■ What you are asked to do ■
A verbatim transcript of the data below is required, images omitted.
==============================
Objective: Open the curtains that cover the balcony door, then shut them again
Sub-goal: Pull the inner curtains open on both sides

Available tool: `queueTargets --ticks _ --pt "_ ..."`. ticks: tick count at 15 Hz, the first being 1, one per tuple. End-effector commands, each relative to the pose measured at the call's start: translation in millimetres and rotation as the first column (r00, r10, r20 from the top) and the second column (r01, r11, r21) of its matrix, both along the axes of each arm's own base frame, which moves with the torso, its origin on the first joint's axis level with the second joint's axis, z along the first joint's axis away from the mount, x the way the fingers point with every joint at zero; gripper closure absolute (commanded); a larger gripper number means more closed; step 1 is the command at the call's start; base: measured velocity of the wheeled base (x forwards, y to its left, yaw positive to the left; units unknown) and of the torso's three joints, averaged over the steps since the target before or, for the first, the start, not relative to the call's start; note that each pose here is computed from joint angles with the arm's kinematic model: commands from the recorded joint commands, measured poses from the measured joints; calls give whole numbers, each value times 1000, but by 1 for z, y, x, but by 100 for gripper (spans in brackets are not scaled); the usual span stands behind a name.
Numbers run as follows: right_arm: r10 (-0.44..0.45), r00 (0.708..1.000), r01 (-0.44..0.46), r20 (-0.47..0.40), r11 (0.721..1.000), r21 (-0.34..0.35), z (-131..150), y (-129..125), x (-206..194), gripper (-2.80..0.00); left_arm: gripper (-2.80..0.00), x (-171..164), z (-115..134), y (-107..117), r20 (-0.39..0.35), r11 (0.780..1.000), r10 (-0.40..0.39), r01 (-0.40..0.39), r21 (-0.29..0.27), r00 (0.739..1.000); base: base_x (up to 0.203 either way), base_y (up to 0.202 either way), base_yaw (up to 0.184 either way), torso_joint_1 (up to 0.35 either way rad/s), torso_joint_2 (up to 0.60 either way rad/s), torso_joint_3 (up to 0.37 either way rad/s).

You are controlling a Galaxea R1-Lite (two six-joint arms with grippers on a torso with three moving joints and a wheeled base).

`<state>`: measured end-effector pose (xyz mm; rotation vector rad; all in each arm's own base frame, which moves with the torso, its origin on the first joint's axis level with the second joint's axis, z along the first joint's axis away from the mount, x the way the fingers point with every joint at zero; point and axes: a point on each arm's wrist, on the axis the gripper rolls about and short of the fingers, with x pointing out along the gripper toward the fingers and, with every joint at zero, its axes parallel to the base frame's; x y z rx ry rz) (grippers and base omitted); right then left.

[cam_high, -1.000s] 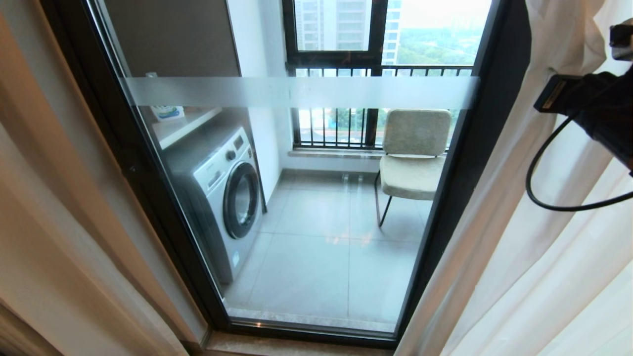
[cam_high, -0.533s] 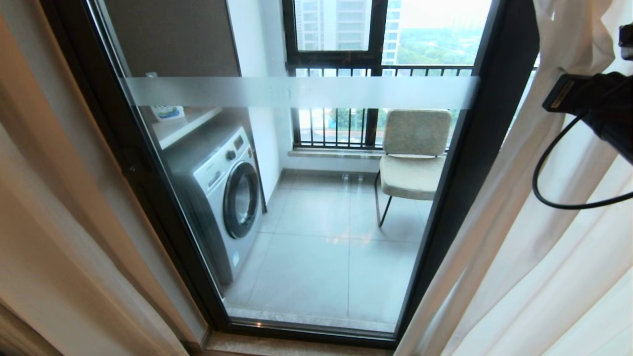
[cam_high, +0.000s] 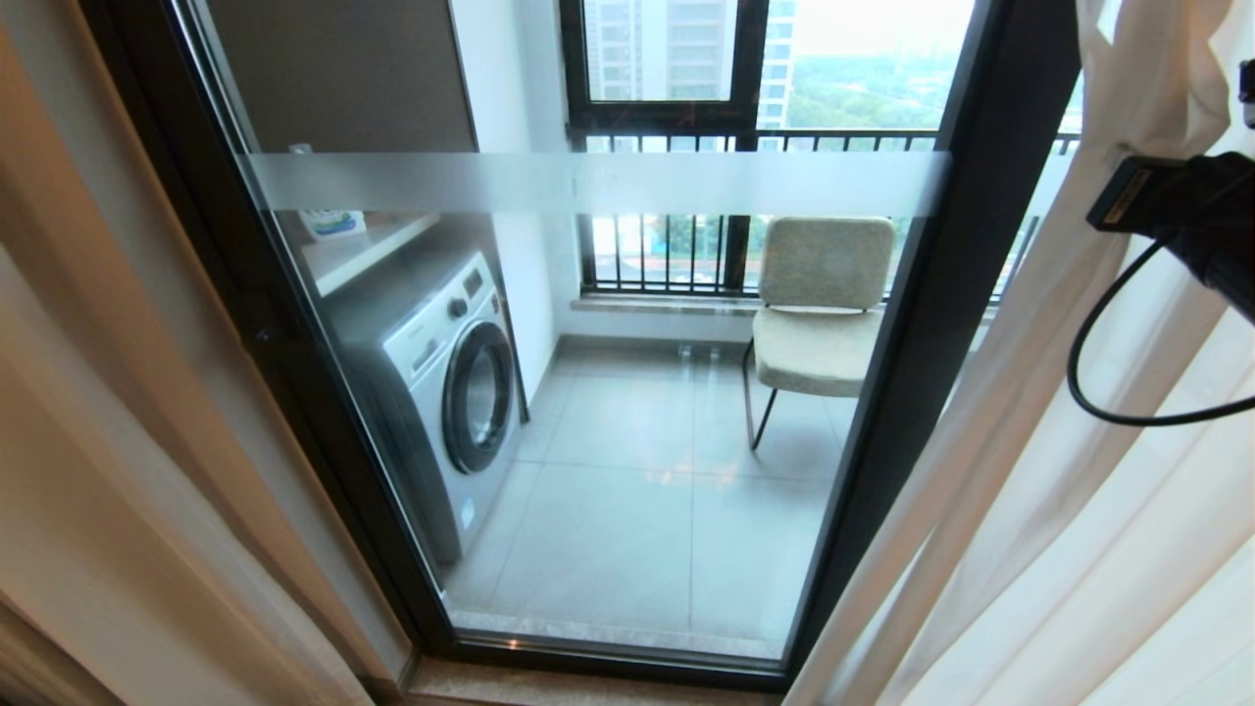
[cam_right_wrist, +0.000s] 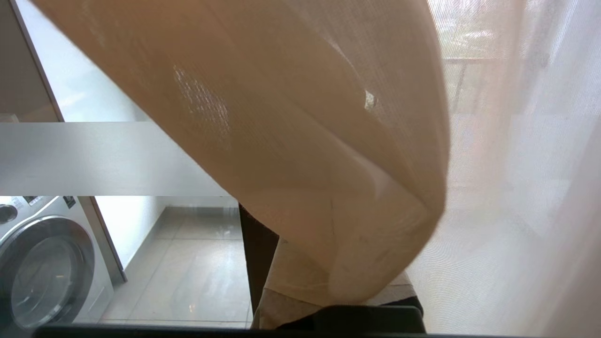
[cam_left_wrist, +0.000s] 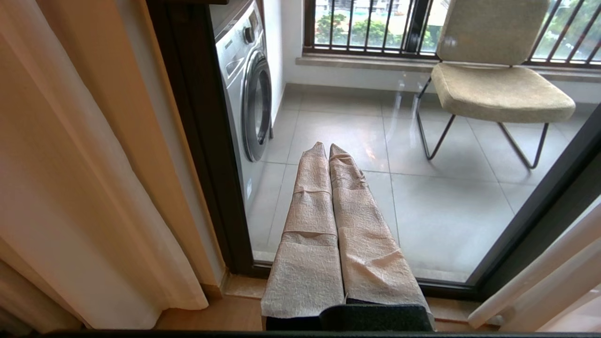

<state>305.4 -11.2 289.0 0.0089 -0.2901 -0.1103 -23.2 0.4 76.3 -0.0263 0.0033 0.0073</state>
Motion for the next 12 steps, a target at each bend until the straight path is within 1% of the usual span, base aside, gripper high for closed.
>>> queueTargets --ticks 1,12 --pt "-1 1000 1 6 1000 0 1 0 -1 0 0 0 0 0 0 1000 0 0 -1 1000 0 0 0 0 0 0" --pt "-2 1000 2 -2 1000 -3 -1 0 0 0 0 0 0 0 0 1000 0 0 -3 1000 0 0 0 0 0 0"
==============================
■ Solved exercise ■
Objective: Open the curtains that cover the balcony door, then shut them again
Sub-goal: Pull the inner curtains open on both sides

Available tool: `queueTargets --ticks _ --pt "_ ..."`. ticks: tick count at 15 Hz, the first being 1, one per tuple. End-effector commands, each relative to the pose measured at the call's start: translation in millimetres and rotation as the first column (r00, r10, r20 from the top) and the second column (r01, r11, r21) of its matrix, both along the axes of each arm's own base frame, which moves with the torso, its origin on the first joint's axis level with the second joint's axis, z along the first joint's axis away from the mount, x the way the fingers point with every joint at zero; gripper closure absolute (commanded); a larger gripper number means more closed; step 1 is the command at the call's start; base: measured velocity of the wheeled base (x forwards, y to its left, yaw positive to the left; units unknown) and of the torso's three joints, averaged over the steps since the target before or, for the first, the start, not relative to the call's start; note that each pose here is computed from joint angles with the arm's kinematic model: commands from the recorded joint commands, measured poses from the measured joints; calls give whole numbers, each value times 1000, but by 1 for z, y, x, but by 100 for gripper (spans in brackets are not scaled); the usual span stands behind a name.
Numbers run as follows: right_arm: r10 (-0.44..0.45), r00 (0.708..1.000), r01 (-0.44..0.46), r20 (-0.47..0.40), r11 (0.721..1.000), r21 (-0.34..0.35), z (-131..150), y (-129..125), x (-206..194), gripper (-2.80..0.00); left_arm: gripper (-2.80..0.00), x (-171..164), z (-115..134), y (-107..117), r20 (-0.39..0.35), r11 (0.780..1.000), r10 (-0.40..0.39), r01 (-0.40..0.39), r21 (-0.29..0.27), r00 (0.739..1.000); base: base_x (up to 0.203 either way), base_y (up to 0.202 either way), base_yaw (up to 0.184 either way), torso_joint_1 (up to 0.35 either way rad/s), torso_joint_2 (up to 0.60 either way rad/s), torso_joint_3 (up to 0.37 either way rad/s).

You are controlling a Galaxea R1-Lite (two six-joint arms with grippers on a torso with three moving joints and a wheeled base).

`<state>`: measured end-effector pose (xyz mm; rotation vector rad; all in each arm's own base frame, which moves with the torso, its origin on the first joint's axis level with the second joint's axis, z along the first joint's axis away from the mount, x the way the fingers point with every joint at zero; point and axes: a point on each arm's wrist, on the axis the gripper rolls about and short of the fingers, with x pointing out along the gripper toward the fingers and, with every joint at zero, its axes parallel to the base frame's; x y z rx ry rz) (grippers and base omitted); right then left.

[cam_high, -1.000s] 
[cam_high, -0.533s] 
[cam_high, +0.000s] 
[cam_right_wrist, +0.000s] 
[cam_left_wrist, +0.000s] 

<state>305.4 -11.2 289.0 0.0089 -0.2901 -0.1103 -23.2 0.4 76.3 -0.0263 0.0033 0.0073</state>
Motion for the next 12 steps, a target at each bend until the straight path is within 1% of the usual span, base aside, gripper high for closed.
>>> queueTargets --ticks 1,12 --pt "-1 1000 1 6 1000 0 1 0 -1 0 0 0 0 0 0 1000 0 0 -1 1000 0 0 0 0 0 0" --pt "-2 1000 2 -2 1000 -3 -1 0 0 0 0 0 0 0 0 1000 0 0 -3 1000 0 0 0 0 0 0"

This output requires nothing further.